§ **WHAT IS NEEDED**: Would you return the lines that run from the start of the data below to the line with "Coordinates: axes fixed", both included, exactly as written and without pictures?

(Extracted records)
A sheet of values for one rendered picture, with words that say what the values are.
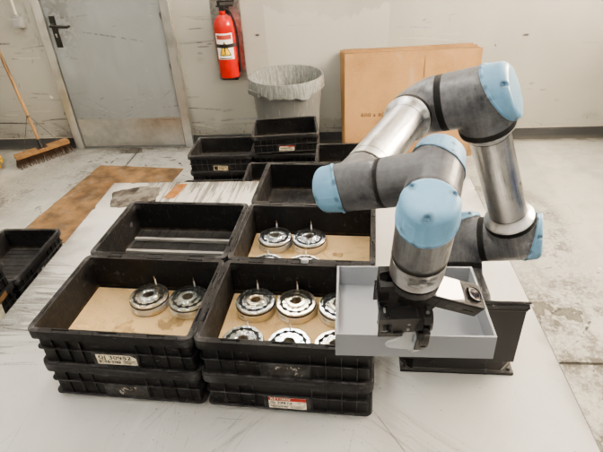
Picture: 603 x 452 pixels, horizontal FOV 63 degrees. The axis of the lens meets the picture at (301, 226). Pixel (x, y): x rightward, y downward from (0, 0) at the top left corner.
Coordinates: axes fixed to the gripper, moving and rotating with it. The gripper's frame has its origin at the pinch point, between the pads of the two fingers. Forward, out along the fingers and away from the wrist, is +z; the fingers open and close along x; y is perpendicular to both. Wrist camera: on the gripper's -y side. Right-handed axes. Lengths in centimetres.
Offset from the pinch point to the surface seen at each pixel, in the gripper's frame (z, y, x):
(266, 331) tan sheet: 31.7, 29.7, -20.7
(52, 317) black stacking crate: 25, 82, -22
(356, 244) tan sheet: 42, 4, -56
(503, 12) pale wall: 100, -126, -316
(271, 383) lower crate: 29.8, 27.8, -6.3
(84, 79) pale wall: 140, 206, -322
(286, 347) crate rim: 18.2, 23.5, -9.1
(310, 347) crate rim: 17.9, 18.5, -8.8
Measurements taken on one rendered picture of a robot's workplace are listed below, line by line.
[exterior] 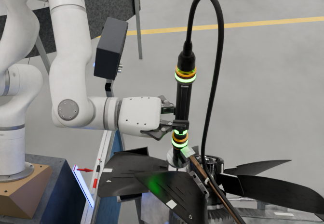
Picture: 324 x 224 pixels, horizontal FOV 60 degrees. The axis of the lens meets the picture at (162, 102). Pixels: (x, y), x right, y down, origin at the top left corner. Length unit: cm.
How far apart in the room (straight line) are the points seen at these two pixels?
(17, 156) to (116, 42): 65
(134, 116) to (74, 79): 16
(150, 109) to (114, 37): 78
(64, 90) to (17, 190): 58
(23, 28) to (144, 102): 49
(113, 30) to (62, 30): 73
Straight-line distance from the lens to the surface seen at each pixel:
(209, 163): 91
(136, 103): 70
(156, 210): 111
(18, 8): 97
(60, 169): 135
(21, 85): 115
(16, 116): 116
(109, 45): 136
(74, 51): 71
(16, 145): 119
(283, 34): 385
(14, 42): 104
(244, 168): 108
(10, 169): 122
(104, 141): 146
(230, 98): 285
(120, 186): 97
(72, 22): 75
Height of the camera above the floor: 206
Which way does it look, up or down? 49 degrees down
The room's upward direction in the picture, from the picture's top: straight up
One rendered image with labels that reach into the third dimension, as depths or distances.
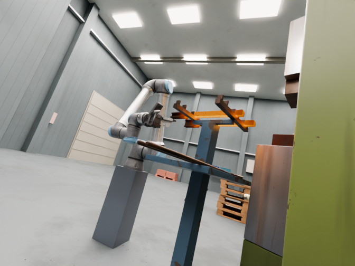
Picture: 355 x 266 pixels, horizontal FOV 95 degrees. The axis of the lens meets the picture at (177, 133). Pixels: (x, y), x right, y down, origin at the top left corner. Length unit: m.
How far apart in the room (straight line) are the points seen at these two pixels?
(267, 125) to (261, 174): 10.94
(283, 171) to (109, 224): 1.30
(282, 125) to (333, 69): 11.30
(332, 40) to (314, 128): 0.30
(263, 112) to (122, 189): 11.22
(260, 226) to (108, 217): 1.15
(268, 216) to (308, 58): 0.64
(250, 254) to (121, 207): 0.99
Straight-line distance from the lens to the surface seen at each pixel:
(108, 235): 1.61
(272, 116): 12.07
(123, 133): 1.18
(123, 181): 1.50
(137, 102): 1.39
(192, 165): 0.52
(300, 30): 1.37
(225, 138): 11.32
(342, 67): 0.71
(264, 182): 0.89
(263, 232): 0.89
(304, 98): 0.67
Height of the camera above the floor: 0.69
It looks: 13 degrees up
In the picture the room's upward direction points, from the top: 15 degrees clockwise
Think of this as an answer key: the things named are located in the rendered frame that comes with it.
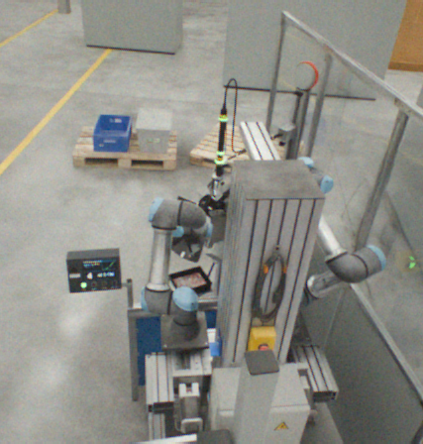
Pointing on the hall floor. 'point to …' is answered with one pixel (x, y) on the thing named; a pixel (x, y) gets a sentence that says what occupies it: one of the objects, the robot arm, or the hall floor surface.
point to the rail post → (133, 357)
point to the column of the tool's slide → (298, 123)
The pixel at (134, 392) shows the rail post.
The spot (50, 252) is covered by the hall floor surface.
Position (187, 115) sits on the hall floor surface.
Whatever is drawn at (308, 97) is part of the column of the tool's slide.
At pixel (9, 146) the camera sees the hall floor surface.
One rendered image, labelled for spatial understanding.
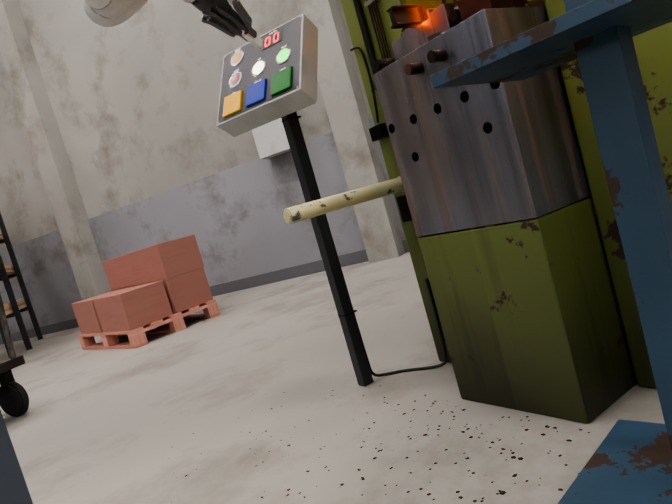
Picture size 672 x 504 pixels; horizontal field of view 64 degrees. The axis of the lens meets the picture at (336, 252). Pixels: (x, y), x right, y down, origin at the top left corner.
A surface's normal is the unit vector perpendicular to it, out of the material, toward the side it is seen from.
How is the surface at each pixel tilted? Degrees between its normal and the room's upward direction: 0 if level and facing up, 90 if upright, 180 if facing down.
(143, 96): 90
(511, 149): 90
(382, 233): 90
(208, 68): 90
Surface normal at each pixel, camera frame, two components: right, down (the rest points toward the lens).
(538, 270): -0.79, 0.28
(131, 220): -0.41, 0.19
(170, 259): 0.72, -0.14
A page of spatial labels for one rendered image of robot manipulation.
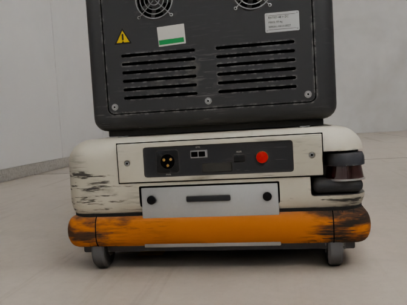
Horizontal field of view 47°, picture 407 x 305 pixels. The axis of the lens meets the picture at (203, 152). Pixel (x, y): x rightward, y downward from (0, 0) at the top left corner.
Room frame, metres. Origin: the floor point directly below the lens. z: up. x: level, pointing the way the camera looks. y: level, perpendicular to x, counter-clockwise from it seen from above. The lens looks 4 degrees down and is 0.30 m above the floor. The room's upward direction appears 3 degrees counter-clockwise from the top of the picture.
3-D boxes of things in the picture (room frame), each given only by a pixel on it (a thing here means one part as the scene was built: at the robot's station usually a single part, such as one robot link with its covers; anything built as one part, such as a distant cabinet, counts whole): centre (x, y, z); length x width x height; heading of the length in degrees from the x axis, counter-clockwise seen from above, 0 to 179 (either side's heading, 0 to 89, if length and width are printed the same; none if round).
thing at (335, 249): (0.94, -0.25, 0.04); 0.07 x 0.03 x 0.07; 171
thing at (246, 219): (1.27, -0.06, 0.16); 0.67 x 0.64 x 0.25; 171
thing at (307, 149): (0.94, -0.03, 0.23); 0.41 x 0.02 x 0.08; 81
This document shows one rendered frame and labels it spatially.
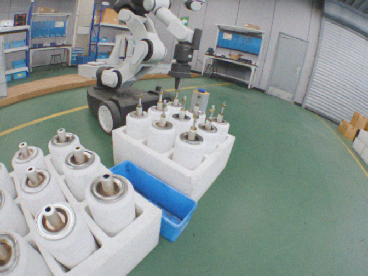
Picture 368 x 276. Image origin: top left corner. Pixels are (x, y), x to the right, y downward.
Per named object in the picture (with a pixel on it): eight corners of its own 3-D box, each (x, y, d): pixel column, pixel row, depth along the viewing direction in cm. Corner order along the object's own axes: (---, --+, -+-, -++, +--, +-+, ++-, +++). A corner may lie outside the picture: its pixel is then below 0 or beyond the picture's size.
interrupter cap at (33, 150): (13, 154, 26) (12, 151, 26) (35, 144, 32) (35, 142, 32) (16, 168, 23) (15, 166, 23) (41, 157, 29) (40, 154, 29)
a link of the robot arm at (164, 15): (163, 29, 64) (142, 11, 65) (178, 28, 69) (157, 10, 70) (171, 11, 55) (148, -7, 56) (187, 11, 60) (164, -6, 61)
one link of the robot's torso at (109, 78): (101, 85, 112) (101, 69, 106) (120, 82, 128) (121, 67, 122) (115, 90, 104) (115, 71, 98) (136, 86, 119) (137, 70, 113)
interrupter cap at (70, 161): (61, 159, 31) (59, 156, 30) (86, 148, 37) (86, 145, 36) (73, 175, 28) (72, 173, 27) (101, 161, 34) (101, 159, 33)
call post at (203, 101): (183, 141, 100) (192, 91, 86) (189, 137, 106) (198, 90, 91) (193, 145, 97) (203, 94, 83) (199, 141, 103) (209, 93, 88)
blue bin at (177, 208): (107, 196, 53) (103, 172, 48) (128, 182, 62) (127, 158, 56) (173, 247, 41) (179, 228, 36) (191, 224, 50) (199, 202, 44)
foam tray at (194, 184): (114, 165, 69) (111, 130, 61) (166, 138, 99) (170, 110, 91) (184, 216, 52) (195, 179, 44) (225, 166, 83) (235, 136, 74)
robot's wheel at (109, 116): (97, 128, 96) (96, 98, 86) (104, 126, 100) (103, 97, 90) (115, 140, 87) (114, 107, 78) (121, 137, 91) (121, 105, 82)
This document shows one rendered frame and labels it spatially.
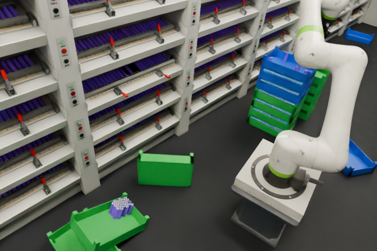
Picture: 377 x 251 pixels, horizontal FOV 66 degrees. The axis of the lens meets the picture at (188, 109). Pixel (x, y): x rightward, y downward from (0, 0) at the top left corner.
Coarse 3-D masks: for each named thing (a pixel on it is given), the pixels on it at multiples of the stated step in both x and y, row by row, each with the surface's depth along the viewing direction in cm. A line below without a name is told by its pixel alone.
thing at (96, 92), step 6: (174, 60) 164; (156, 66) 157; (162, 66) 159; (144, 72) 151; (150, 72) 155; (126, 78) 145; (132, 78) 147; (114, 84) 141; (120, 84) 143; (96, 90) 135; (102, 90) 136; (90, 96) 134
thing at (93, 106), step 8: (168, 56) 169; (176, 56) 165; (128, 64) 155; (176, 64) 166; (184, 64) 163; (104, 72) 147; (168, 72) 160; (176, 72) 163; (136, 80) 150; (144, 80) 151; (152, 80) 153; (160, 80) 157; (120, 88) 143; (128, 88) 145; (136, 88) 146; (144, 88) 151; (104, 96) 137; (112, 96) 139; (120, 96) 140; (128, 96) 146; (88, 104) 132; (96, 104) 133; (104, 104) 136; (112, 104) 141; (88, 112) 131; (96, 112) 136
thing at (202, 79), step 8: (240, 48) 218; (224, 56) 212; (232, 56) 206; (240, 56) 219; (248, 56) 216; (208, 64) 201; (216, 64) 202; (224, 64) 209; (232, 64) 208; (240, 64) 214; (200, 72) 192; (208, 72) 191; (216, 72) 201; (224, 72) 203; (232, 72) 212; (200, 80) 191; (208, 80) 193; (216, 80) 200; (192, 88) 182; (200, 88) 190
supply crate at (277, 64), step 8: (264, 56) 182; (272, 56) 197; (280, 56) 197; (288, 56) 193; (264, 64) 185; (272, 64) 181; (280, 64) 179; (288, 64) 190; (296, 64) 191; (280, 72) 181; (288, 72) 177; (296, 72) 174; (312, 72) 176; (304, 80) 174
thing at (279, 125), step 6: (252, 108) 207; (252, 114) 209; (258, 114) 206; (264, 120) 205; (270, 120) 202; (276, 120) 199; (294, 120) 202; (276, 126) 202; (282, 126) 198; (288, 126) 195
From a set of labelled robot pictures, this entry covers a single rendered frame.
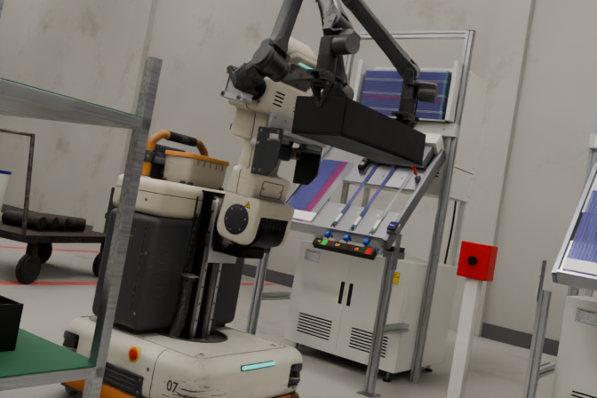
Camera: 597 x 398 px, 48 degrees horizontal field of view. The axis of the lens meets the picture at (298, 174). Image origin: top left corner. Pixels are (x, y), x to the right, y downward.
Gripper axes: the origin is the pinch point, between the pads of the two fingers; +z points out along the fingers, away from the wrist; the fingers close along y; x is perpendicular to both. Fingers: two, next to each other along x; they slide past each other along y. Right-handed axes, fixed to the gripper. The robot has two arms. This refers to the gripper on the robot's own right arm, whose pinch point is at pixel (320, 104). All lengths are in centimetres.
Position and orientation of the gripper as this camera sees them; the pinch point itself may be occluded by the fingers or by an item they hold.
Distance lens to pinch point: 193.4
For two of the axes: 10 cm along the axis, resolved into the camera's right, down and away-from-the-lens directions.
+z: -1.6, 9.9, -0.7
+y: 5.5, 1.4, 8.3
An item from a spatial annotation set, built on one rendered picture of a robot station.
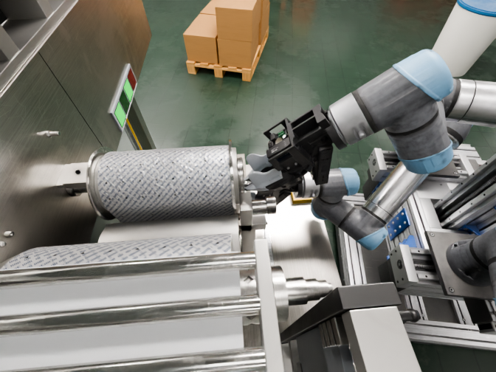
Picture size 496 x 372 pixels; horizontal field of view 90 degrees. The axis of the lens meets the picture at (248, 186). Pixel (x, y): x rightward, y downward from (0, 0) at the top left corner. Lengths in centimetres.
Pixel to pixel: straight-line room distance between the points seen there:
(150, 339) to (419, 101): 42
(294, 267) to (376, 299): 57
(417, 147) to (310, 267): 48
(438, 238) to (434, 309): 69
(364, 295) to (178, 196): 35
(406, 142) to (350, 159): 193
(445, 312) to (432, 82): 150
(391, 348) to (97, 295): 24
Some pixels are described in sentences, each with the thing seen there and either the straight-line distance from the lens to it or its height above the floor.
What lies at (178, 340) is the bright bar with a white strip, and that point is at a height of 144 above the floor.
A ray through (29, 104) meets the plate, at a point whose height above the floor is 140.
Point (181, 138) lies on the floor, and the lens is 247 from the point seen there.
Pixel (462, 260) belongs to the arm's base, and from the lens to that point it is 108.
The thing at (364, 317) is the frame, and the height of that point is 144.
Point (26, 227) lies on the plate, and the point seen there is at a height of 131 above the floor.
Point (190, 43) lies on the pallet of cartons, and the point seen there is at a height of 34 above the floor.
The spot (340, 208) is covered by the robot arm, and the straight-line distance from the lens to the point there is 75.
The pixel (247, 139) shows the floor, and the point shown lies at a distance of 237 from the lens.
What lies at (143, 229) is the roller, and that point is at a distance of 51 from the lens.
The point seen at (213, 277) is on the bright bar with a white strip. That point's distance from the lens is 23.
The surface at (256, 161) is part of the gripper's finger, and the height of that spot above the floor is 128.
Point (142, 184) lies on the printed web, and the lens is 48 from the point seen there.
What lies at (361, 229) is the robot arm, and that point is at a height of 104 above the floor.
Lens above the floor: 166
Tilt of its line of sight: 55 degrees down
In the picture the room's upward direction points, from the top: straight up
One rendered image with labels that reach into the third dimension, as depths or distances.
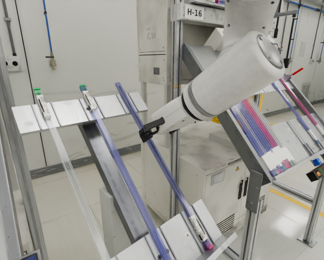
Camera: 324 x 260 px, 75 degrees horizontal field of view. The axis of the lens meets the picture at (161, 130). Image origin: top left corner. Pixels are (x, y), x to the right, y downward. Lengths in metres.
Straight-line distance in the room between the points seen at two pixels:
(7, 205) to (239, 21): 0.56
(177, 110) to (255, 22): 0.20
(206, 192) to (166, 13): 0.93
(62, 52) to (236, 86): 2.09
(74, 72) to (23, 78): 0.44
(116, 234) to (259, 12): 0.58
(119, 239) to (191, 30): 1.08
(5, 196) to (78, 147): 1.99
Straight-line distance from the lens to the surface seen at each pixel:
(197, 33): 1.35
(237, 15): 0.42
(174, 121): 0.43
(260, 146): 0.94
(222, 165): 1.19
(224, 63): 0.36
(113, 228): 0.62
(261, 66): 0.33
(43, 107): 0.56
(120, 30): 2.54
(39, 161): 2.49
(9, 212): 0.55
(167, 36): 1.21
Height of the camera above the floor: 1.14
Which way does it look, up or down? 18 degrees down
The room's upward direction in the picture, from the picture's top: straight up
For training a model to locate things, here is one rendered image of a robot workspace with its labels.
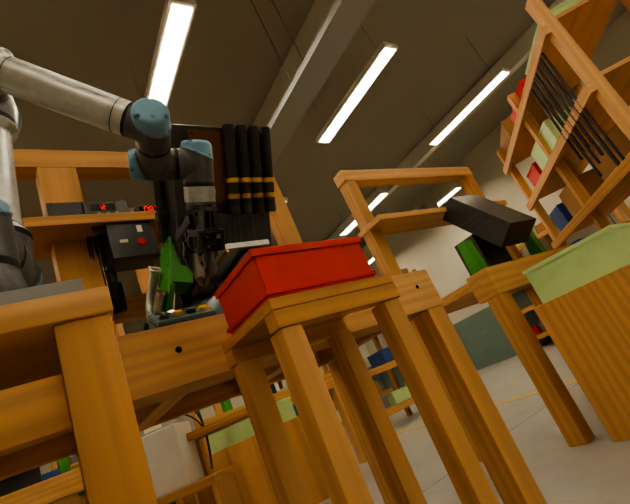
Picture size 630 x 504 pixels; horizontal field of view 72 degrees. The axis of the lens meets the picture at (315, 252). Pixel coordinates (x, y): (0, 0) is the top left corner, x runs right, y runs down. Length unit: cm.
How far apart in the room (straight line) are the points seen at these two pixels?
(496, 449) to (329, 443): 92
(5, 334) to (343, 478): 54
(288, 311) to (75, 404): 39
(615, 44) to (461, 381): 893
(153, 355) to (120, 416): 46
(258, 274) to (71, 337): 37
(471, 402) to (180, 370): 98
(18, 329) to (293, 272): 50
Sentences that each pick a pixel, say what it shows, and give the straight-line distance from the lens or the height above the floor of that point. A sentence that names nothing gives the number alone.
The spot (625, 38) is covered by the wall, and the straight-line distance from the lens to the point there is 1006.
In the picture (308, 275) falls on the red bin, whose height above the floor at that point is 84.
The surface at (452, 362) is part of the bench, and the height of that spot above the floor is 55.
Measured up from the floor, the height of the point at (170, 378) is 77.
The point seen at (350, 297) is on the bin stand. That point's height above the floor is 76.
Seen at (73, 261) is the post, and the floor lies 141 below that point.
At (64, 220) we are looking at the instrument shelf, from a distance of 178.
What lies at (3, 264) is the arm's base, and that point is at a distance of 84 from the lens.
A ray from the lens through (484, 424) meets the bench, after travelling 163.
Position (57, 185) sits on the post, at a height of 176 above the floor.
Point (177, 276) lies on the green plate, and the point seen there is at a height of 113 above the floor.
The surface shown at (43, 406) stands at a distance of 66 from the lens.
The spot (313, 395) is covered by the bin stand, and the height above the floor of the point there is 61.
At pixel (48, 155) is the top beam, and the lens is 211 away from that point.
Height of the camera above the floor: 58
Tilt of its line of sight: 19 degrees up
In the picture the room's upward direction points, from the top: 24 degrees counter-clockwise
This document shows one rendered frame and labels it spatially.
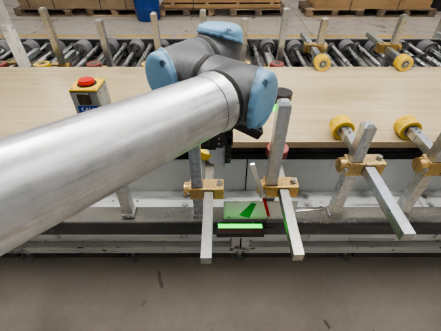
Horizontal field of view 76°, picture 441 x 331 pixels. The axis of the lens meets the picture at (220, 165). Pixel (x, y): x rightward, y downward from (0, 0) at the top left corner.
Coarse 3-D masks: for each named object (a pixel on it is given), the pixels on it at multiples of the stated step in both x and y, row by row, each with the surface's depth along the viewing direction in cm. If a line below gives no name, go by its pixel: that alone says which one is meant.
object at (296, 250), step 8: (280, 168) 101; (280, 176) 98; (280, 192) 92; (288, 192) 92; (280, 200) 91; (288, 200) 89; (288, 208) 87; (288, 216) 85; (288, 224) 82; (296, 224) 82; (288, 232) 81; (296, 232) 80; (288, 240) 81; (296, 240) 78; (296, 248) 76; (296, 256) 75
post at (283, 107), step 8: (280, 104) 74; (288, 104) 74; (280, 112) 75; (288, 112) 75; (280, 120) 76; (288, 120) 76; (280, 128) 78; (272, 136) 82; (280, 136) 80; (272, 144) 82; (280, 144) 82; (272, 152) 84; (280, 152) 84; (272, 160) 86; (280, 160) 86; (272, 168) 88; (272, 176) 90; (272, 184) 93; (272, 200) 98
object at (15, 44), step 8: (0, 0) 144; (0, 8) 145; (0, 16) 147; (8, 16) 150; (0, 24) 149; (8, 24) 150; (8, 32) 152; (16, 32) 156; (8, 40) 155; (16, 40) 156; (16, 48) 157; (16, 56) 160; (24, 56) 162; (24, 64) 164
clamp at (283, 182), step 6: (264, 180) 95; (282, 180) 95; (288, 180) 95; (264, 186) 93; (270, 186) 93; (276, 186) 93; (282, 186) 93; (288, 186) 93; (294, 186) 93; (258, 192) 94; (270, 192) 94; (276, 192) 94; (294, 192) 94
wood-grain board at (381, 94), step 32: (0, 96) 134; (32, 96) 134; (64, 96) 134; (128, 96) 134; (320, 96) 134; (352, 96) 134; (384, 96) 134; (416, 96) 134; (0, 128) 113; (288, 128) 113; (320, 128) 113; (384, 128) 113

§ **EXERCISE SOLUTION**:
A sheet of values for one rendered picture, with words that say what the values are.
Picture: 603 x 452 pixels, horizontal FOV 63 degrees. The axis of the lens meets the picture at (301, 226). Pixel (x, y): x rightward, y downward from (0, 0) at the top left corner.
Coordinates: axes fixed to the gripper, moving and rotating with it. The gripper's frame has its origin at the pinch point, between the pads of the two fingers. Forward, out along the fingers and away from the wrist, is +z; the fingers open and close along x; y is perpendicular to both. Wrist camera: on the gripper's -y side. Right-handed axes. Lengths in centimetres.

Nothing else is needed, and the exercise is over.